Aneef
Aneef

Reputation: 3729

Entity Framework Fetch count of child entities as a property

I have 2 entities which depict Post, and Comments.

public class Post
{
    public int Id { get; set; }
    public ICollection<Comment> Comments { get; set; }

    //other properties 


    //Unmapped property
    public int NumberOfComments { get; set; }

}

public class Comment
{
    public int Id { get; set; }
    public Post Post { get; set; }
    public int PostId { get; set; }

    // other properties
}

Now I want the NumberOfComments property to be populated with the actual count of comments of the post.

I cannot simply return p.Comments.Count; as the property definition as I'm not including the comments during the query. I only wants the count of the comments, not the whole collection in memory.

Upvotes: 3

Views: 2684

Answers (2)

fmdavid
fmdavid

Reputation: 95

This is the way I have found to do it.

The following classes would be necessary:

public class PostExtraData
{
    public Post post { get; set; }
    public int NumberOfComments { get; set; } 
}

public class Post
{
    public int Id { get; set; }
    public ICollection<Comment> Comments { get; set; }

    //other properties 

}

public class Comment
{
    public int Id { get; set; }
    public Post Post { get; set; }
    public int PostId { get; set; }

    // other properties
}

Do not add the PostExtraData class to the context.

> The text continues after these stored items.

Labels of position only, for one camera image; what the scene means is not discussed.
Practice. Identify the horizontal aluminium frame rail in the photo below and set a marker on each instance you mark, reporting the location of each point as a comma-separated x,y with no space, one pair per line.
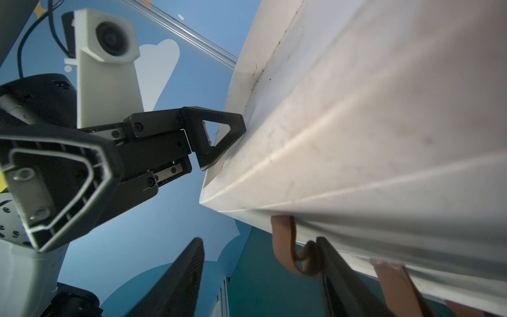
185,33

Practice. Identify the brown middle drawer pull tab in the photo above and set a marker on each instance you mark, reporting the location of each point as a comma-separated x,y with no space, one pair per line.
401,295

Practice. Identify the brown drawer pull tab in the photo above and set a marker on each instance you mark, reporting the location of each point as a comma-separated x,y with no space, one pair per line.
305,262
401,295

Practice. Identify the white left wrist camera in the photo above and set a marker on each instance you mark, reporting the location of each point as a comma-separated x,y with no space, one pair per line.
105,51

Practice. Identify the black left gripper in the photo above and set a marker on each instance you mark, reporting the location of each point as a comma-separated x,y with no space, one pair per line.
66,181

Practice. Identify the brown top drawer pull tab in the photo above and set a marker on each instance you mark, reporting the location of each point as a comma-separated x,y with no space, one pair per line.
305,262

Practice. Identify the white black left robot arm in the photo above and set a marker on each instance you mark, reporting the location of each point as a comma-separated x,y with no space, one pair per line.
29,279

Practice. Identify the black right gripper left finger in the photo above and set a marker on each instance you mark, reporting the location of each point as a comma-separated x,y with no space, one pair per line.
176,292

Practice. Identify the white top drawer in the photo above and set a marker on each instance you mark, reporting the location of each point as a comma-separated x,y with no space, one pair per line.
455,251

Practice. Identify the white drawer cabinet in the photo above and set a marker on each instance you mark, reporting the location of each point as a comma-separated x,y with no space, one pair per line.
384,101

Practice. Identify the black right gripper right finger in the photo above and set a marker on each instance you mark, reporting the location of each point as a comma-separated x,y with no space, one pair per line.
344,294

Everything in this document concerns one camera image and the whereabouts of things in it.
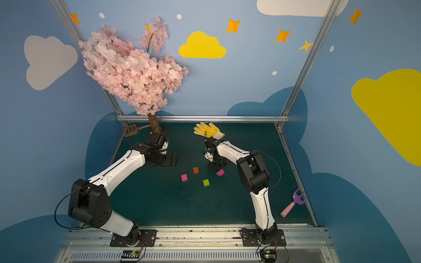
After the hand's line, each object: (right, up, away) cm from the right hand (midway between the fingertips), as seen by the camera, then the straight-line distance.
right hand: (219, 167), depth 98 cm
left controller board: (-42, -36, -25) cm, 60 cm away
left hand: (-28, +6, -10) cm, 30 cm away
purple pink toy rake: (+42, -15, -12) cm, 46 cm away
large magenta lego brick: (-21, -5, -5) cm, 22 cm away
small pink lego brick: (+1, -2, -5) cm, 6 cm away
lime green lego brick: (-8, -8, -7) cm, 13 cm away
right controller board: (+21, -36, -25) cm, 49 cm away
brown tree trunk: (-43, +28, +7) cm, 51 cm away
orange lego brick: (-14, -2, -2) cm, 15 cm away
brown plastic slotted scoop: (-61, +24, +17) cm, 68 cm away
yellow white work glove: (-7, +23, +21) cm, 32 cm away

And in the controller we wrote the following (in this case, to obtain the list of posts):

return _context.Post
       .Select(p => new PostExtraData
       {
           Post= p,
           NumberOfComments = p.Comments.Count(),
       })
       .ToList();

Upvotes: 3

Aar&#243;nBC.
Aar&#243;nBC.

Reputation: 1330

Suposing you always retrieve the Comments navigation you could do something like the following:

public class Post
{
    public int Id { get; set; }
    public ICollection<Comment> Comments { get; set; }

    //other properties 

    //Unmapped property: Since it's value depends on the Comments collection
    //we don't need to define the setter. If the collection is null, it'll
    //return zero.
    public int NumberOfComments
    {
        get
        {
            return this.Comments?.Count() ?? 0;
        }
    }
}

About this line... return this.Comments?.Count() ?? 0;

Here we're using two null operators, the Null Conditional Operator ? and the Null Coalescing Operator ??.

The first one avoids the code to raise an error if the Comments property is null by immediately returning the value null before calling .Count(), the second operates when the left expression is null returns the right expression, so if this.Comments?.Count() returns null it'll give you 0.